Полезной для анализа стихотворения будет и статья И. А. Битюговой «Надрывается сердце от муки…». Здесь отражены конкретные политические впечатления поэта в период правительственной реакции 1862—1863 гг., приводится характерное для настроений поэта письмо Некрасова к Л. Толстому. Автор показала роль в этом стихотворении мерно–четкого ритма трехстопного анапеста с регулярной сменой мужских и женских рифм и выразительно–разнообразной интонацией. Звучащему грохоту барабана и лязгу цепей в первом четверостишии противостоит певучая аллитерация двадцати следующих строк, составляющих вторую часть стихотворения, воплощающей весенний «чудно смешанный шум». Концовка стихотворения исполнена верой поэта в торжество «красоты» и «добра». На протяжении всего анализа стихотворения «Надрывается сердце от муки…» И. А. Битюгова то и дело привлекает другие стихотворения Некрасова и ведет сопоставление их со стихами Фета и Тютчева[324].
На примерах анализа различных лирических стихотворений студенты приходят к выводу, что каждое из них требует нахождения специального ключа для раскрытия его сокровенных глубин.
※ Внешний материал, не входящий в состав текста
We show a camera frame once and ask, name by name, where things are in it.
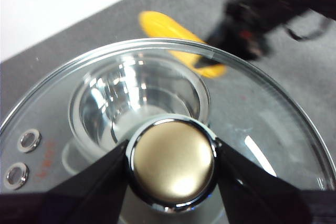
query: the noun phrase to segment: glass lid
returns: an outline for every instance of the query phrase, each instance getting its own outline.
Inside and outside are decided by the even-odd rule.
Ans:
[[[195,67],[204,57],[216,65]],[[44,192],[104,156],[153,116],[207,125],[268,173],[300,189],[334,189],[318,131],[284,90],[253,65],[205,44],[137,39],[66,63],[33,87],[1,127],[1,194]],[[216,187],[197,210],[150,208],[130,188],[119,223],[227,223]]]

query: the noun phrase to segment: chrome ring
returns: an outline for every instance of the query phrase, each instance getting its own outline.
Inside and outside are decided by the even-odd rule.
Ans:
[[[17,148],[23,153],[31,152],[35,150],[40,143],[40,140],[40,132],[37,129],[30,129],[20,136],[19,141],[17,142]]]
[[[198,203],[200,203],[201,201],[203,201],[208,193],[210,193],[210,191],[212,191],[212,189],[214,188],[214,177],[215,177],[215,164],[216,161],[214,162],[214,167],[212,170],[212,174],[211,174],[211,178],[209,179],[208,184],[205,186],[205,189],[199,194],[197,195],[194,199],[190,200],[189,202],[184,202],[182,204],[166,204],[165,202],[158,202],[155,199],[152,199],[149,195],[147,194],[142,194],[142,190],[139,189],[140,185],[139,182],[137,181],[136,177],[135,177],[135,170],[134,170],[134,152],[135,152],[135,147],[137,145],[137,143],[140,141],[141,136],[151,127],[156,126],[158,124],[161,123],[165,123],[165,122],[184,122],[187,123],[189,125],[192,125],[196,128],[198,128],[208,139],[209,144],[211,146],[212,152],[213,152],[213,156],[216,159],[217,154],[216,154],[216,135],[215,133],[213,133],[206,125],[204,125],[203,123],[190,118],[188,116],[184,116],[184,115],[178,115],[178,114],[165,114],[162,116],[157,116],[149,121],[147,121],[146,123],[144,123],[141,127],[139,127],[135,133],[132,135],[132,137],[130,138],[130,141],[127,145],[126,148],[126,157],[128,159],[128,168],[129,168],[129,173],[130,173],[130,177],[131,177],[131,187],[134,190],[134,192],[138,195],[140,198],[142,198],[142,200],[144,200],[147,204],[149,204],[152,208],[159,210],[159,211],[163,211],[163,212],[167,212],[167,213],[172,213],[172,212],[181,212],[181,211],[188,211],[190,209],[193,209],[193,207],[195,205],[197,205]]]
[[[4,185],[7,189],[17,190],[22,187],[28,179],[29,169],[21,162],[11,165],[5,173]]]

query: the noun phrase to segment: gray carpet
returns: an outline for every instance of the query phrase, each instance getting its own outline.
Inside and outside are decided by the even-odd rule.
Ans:
[[[1,64],[1,119],[28,89],[66,61],[116,41],[145,37],[142,10],[173,17],[205,38],[219,20],[224,0],[123,0]],[[310,13],[293,24],[304,33],[317,24]],[[279,28],[270,34],[274,51],[252,62],[277,80],[307,112],[336,157],[336,29],[311,42],[296,42]]]

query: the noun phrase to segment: metal eyelet
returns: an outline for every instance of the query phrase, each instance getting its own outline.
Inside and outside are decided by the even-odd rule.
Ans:
[[[41,134],[36,129],[30,129],[23,133],[17,143],[17,148],[23,153],[33,151],[41,140]]]
[[[16,190],[22,187],[28,179],[29,169],[21,162],[11,165],[5,173],[4,185],[7,189]]]

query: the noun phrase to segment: gold knob
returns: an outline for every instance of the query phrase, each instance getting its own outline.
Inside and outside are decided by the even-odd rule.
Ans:
[[[136,179],[148,194],[164,202],[193,200],[208,185],[213,169],[208,138],[185,122],[155,125],[135,146]]]

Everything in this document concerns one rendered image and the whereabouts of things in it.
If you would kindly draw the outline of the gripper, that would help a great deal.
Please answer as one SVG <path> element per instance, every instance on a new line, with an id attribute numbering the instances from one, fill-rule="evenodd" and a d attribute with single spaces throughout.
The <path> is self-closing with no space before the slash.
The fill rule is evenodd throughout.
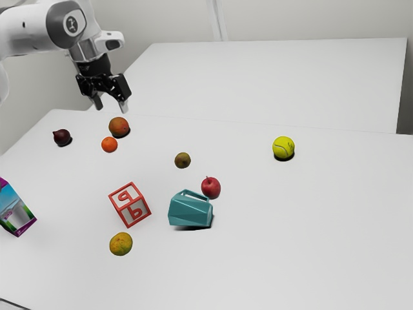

Так, например, стихотворение Пушкина «…Вновь я посетил» рассматривалось студентами в связи с его творческой историей, которая помогает уяснению всего замысла поэта. Пушкинский «Пророк» раскрывается в связи с обращением поэта к «восточному стилю» и библейским оборотам, близким гражданской тематике декабристов.
«Пророк» Лермонтова потребовал от студентов ознакомления с высказываниями Белинского и Герцена об эпохе 30–х годов и оценкой ими творчества Лермонтова. Это позволило увидеть в лермонтовском пророке художественное обобщение — трагический образ мыслящего человека того времени. Анализ стихотворения Некрасова «Зеленый шум» потребовал от студентов рассмотрения других его стихотворений.